LastFM Data Analysis Using PySpark

Overview

As a data scientist or data analyst, one of the important topics that every data analyst should be familiar with is the distributed data processing technologies. In this project, different queries will be conducted to the dataset to extract useful information out of it.

But in this case, the data is so big that working with it on the local machine is not easy to be done. That is when the distributed data processing and Spark Technology will become handy.

So in this project, Pyspark module in python and google colab environment will be use in order to apply some queries to the dataset which related to lastfm website which is an online music service where users can listen to different songs. This dataset is containing two csv files listening.csv and genre.csv.
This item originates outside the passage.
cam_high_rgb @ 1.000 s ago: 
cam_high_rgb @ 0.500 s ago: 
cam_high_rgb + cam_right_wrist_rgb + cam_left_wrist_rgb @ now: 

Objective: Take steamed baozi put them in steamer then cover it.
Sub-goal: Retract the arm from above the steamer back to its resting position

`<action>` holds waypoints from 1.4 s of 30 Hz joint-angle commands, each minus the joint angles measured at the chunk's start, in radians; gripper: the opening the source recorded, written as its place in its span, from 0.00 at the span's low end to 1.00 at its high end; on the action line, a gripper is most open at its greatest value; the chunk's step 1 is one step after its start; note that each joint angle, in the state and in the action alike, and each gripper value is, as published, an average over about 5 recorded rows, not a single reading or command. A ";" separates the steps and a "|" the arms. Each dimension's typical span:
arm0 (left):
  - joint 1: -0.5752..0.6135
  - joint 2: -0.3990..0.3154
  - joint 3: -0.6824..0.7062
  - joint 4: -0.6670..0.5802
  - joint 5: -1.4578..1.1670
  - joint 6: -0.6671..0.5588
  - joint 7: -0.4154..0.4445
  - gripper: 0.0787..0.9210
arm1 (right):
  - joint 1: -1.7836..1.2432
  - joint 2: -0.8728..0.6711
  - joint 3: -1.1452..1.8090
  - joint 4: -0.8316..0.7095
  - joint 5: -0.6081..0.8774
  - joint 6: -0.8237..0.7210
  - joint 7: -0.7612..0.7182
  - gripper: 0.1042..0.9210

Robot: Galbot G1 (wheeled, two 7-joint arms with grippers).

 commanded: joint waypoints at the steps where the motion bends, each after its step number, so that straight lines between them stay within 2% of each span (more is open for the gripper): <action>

The dataset contains over 13 million rows of data.

Source:

Install Pyspark

In [48]:
# Install PySpark library
!pip install pyspark
Requirement already satisfied: pyspark in /usr/local/lib/python3.6/dist-packages (3.0.0)
Requirement already satisfied: py4j==0.10.9 in /usr/local/lib/python3.6/dist-packages (from pyspark) (0.10.9)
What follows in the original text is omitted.